Are the Quileutes looking for me? I wonder what Koliuzhi Klara told them. That she couldn’t find me? Would she be audacious enough to tell them that she saw me running away—in a southerly direction? If she gets caught in a lie, they’ll punish her. Should I go back to prevent that? What if she told them that I’d gone back to my people on a ship? Or that she’d seen a wolf or a bear dragging my corpse away to its den? My sudden return could make things worse for her.
I must get much farther away, for her sake, too.
When the sun starts to rise, I’m hungry. I snap off spruce buds as I go and eat them. I stop to pick some tiny scarlet berries that I recognize. They grow in a spray and pop like fish roe when I bite them. Only half are ripe, and I don’t have time to pick very many anyway. I must carry on. I scratch gum off a tree and chew as I walk, remembering the day I did the same thing with Inessa and the other girl.
When the brig ran aground, and we first stepped into the forest, I had no notion there was anything here to eat. It was empty wilderness—nothing more. But the koliuzhi live in a kind of Eden with an abundance of berries, roots, mushrooms, and shoots. It has ponds and rivers stocked with fish, and an ocean full of seals, whales, halibut, clams, mussels—and more. Thanks to the koliuzhi—and the night sky, and the good sense my father nurtured in me—I know I can survive until I find my husband.
When the mud is deep, and when I have to walk a long way to circumvent a heap of fallen trees, and when I come up against a stream too wide and deep to cross, I wonder if I’ve made a mistake. Sometimes, I think I should turn back. Then the landscape changes, and my path grows easier, and every time, I decide I must not give up.
Late this afternoon, a gorge that’s gradually grown deeper forces me farther into the forest, distant from any stream. I miss the company of the flowing water, but I must go where the land permits. When the light starts to fade, and I know evening is not far, I look up. The clouds are moving in.

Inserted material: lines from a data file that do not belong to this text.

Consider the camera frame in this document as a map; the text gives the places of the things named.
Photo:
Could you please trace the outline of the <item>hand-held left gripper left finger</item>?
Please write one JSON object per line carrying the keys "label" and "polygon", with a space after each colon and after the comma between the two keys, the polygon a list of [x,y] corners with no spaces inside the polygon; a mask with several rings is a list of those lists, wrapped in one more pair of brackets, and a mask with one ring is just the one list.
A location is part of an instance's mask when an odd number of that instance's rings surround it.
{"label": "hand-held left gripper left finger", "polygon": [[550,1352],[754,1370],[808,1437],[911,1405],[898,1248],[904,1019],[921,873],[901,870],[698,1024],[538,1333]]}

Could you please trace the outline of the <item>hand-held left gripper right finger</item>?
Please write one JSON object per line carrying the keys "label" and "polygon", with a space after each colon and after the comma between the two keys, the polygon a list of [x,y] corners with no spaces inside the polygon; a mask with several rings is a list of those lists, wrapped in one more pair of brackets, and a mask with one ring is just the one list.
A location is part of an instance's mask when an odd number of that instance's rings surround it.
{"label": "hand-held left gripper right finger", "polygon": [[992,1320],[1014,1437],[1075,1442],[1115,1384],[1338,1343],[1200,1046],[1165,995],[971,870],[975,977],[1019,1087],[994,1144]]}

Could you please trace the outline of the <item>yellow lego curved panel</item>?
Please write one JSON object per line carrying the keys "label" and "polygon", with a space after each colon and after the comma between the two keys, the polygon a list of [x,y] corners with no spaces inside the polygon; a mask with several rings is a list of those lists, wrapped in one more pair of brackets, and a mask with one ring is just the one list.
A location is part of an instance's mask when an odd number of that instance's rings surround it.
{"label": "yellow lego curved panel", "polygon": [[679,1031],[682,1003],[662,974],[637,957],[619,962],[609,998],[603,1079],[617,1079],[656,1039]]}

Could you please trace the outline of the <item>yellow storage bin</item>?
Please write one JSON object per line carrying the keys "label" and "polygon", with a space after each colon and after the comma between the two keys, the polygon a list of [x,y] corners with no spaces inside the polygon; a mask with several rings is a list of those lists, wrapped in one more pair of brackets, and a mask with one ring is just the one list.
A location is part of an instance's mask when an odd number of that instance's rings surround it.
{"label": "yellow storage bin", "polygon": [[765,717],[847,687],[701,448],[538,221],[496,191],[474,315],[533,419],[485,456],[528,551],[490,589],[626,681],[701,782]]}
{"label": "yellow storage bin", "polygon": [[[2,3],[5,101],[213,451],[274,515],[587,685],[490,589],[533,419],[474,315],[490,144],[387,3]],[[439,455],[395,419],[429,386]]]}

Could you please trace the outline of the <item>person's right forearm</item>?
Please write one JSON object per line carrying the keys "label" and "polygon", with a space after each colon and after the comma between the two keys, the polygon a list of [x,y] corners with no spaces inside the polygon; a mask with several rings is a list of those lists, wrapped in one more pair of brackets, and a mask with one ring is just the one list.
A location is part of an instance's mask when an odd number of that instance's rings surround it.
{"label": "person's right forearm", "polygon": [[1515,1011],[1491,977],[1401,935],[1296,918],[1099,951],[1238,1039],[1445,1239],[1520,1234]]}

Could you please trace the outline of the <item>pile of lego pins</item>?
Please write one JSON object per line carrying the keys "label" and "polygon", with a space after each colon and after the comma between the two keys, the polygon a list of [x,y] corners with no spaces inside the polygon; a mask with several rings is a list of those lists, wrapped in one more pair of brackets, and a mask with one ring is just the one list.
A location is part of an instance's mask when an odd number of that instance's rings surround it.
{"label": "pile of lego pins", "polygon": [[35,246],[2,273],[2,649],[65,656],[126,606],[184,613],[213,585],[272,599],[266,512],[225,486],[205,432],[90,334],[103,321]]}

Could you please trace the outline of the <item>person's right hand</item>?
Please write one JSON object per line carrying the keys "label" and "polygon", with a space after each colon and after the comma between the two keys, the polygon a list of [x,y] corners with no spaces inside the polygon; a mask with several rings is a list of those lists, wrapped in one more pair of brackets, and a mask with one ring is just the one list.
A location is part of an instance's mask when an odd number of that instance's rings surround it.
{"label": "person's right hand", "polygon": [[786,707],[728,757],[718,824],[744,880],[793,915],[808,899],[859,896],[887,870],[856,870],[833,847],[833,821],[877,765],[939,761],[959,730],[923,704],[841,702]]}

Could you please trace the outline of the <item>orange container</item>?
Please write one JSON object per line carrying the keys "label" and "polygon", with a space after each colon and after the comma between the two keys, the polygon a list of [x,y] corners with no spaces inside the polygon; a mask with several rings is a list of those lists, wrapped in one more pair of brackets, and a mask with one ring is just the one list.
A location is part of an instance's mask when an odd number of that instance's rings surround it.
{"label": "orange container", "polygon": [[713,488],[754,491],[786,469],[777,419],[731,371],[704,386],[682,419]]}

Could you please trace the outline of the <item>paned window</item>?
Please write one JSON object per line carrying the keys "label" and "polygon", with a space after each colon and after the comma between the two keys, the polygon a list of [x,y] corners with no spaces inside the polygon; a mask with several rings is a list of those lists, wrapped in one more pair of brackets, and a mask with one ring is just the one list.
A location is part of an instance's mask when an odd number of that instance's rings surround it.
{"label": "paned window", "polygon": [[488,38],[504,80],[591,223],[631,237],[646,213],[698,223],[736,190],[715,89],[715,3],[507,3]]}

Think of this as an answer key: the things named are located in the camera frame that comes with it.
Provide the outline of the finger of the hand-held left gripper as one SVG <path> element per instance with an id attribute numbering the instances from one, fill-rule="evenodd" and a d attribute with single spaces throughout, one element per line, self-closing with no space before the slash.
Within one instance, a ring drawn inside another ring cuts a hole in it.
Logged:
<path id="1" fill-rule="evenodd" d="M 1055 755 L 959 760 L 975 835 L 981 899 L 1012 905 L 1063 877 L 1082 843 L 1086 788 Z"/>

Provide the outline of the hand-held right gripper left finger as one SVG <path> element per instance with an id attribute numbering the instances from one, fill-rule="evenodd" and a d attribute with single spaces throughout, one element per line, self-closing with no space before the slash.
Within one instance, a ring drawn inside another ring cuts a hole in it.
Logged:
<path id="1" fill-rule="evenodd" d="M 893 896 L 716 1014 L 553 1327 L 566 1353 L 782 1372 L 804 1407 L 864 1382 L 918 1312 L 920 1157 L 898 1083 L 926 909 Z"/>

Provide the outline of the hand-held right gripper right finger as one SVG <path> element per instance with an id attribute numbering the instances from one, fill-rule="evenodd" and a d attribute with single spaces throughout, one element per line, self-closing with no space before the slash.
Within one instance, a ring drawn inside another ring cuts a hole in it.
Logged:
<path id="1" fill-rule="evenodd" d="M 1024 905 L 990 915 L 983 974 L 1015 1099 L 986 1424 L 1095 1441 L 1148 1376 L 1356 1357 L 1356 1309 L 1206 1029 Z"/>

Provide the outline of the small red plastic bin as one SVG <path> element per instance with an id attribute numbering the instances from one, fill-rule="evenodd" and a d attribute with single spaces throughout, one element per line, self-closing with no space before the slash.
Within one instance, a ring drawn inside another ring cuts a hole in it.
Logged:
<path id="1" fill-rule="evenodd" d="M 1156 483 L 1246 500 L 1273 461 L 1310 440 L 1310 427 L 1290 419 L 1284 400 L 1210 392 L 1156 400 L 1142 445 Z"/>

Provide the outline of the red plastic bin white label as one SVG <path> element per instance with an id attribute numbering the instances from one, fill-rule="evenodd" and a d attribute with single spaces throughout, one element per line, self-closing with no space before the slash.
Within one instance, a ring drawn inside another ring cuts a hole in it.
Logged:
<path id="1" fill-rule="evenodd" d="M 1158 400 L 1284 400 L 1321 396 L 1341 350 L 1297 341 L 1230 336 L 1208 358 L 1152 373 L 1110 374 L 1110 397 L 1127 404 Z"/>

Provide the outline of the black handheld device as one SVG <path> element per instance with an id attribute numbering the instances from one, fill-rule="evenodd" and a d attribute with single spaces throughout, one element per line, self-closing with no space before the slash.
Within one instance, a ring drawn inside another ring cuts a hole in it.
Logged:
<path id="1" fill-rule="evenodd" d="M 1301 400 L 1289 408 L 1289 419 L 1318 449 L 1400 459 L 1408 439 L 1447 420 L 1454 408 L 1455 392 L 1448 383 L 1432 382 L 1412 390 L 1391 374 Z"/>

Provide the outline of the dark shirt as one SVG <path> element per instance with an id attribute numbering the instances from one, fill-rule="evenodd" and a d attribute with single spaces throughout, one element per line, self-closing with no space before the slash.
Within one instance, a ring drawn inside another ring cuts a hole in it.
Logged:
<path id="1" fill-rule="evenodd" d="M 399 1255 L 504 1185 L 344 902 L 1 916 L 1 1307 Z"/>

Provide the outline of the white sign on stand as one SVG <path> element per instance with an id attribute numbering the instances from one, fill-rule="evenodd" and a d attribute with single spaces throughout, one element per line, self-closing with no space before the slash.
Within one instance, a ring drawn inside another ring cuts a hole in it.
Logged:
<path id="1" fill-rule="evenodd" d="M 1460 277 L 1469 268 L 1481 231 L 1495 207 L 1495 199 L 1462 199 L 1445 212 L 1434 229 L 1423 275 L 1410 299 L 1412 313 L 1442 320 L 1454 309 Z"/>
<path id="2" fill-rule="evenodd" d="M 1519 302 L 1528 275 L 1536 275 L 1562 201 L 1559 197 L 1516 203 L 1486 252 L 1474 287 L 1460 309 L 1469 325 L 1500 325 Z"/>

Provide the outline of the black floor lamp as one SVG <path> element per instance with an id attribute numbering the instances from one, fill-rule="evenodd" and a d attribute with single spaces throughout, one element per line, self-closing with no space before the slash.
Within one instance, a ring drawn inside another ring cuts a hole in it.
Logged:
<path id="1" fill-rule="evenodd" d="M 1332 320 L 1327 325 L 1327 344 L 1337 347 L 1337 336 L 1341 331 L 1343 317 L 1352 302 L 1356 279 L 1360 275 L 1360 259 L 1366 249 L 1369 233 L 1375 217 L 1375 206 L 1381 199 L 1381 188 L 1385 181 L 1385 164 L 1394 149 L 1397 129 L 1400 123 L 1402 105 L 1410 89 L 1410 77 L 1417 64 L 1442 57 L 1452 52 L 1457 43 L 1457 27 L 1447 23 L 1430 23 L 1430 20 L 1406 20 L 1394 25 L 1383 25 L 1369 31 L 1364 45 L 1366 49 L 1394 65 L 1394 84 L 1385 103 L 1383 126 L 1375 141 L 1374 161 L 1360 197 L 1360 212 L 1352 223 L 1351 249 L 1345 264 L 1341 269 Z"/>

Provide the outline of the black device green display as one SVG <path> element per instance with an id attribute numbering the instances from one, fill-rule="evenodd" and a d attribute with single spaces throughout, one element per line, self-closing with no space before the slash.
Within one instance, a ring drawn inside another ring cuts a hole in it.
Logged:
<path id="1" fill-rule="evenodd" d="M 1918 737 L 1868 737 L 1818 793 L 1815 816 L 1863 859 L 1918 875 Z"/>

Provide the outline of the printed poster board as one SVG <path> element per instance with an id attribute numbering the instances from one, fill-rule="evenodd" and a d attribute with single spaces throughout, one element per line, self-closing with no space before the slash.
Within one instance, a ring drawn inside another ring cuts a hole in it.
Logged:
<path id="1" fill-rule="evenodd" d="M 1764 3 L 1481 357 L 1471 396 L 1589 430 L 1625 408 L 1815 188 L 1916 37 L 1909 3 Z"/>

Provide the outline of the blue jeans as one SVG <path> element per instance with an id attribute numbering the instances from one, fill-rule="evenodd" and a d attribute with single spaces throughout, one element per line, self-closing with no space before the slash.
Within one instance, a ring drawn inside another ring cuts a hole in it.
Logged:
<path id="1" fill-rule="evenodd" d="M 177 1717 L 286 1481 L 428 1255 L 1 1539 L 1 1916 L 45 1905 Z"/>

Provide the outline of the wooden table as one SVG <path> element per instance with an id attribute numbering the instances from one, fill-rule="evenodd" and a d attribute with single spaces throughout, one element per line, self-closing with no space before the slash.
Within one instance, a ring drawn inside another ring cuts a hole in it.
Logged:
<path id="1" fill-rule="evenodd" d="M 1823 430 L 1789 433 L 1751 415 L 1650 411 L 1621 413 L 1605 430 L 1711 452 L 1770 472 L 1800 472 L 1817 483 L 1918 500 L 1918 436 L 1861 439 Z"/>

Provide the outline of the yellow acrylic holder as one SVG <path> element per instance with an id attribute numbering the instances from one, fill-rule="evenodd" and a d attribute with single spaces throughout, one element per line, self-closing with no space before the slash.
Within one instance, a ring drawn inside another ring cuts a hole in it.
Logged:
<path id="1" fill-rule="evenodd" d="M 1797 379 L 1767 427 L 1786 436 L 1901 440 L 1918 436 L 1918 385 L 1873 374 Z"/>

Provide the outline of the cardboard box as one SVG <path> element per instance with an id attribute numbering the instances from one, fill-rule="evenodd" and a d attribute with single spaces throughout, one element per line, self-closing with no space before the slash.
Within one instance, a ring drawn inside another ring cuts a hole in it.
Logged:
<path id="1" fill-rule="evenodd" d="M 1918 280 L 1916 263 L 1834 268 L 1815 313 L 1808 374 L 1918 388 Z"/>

By the time night falls, there’s no sense continuing. There’s no stream to follow. I can’t see the stars. I might be walking back to the Quileutes.
I pray it doesn’t rain.
I look for shelter. The land is flat, and there’s no overhang that I can hide under until the sky clears. I remember the boy in the game of Cache-Cache—the one who hid beneath a fallen log—and I try to locate a log of my own, one that’s big enough and dry underneath. When I see one that’s suitable, I crawl under and prepare for another night in the forest.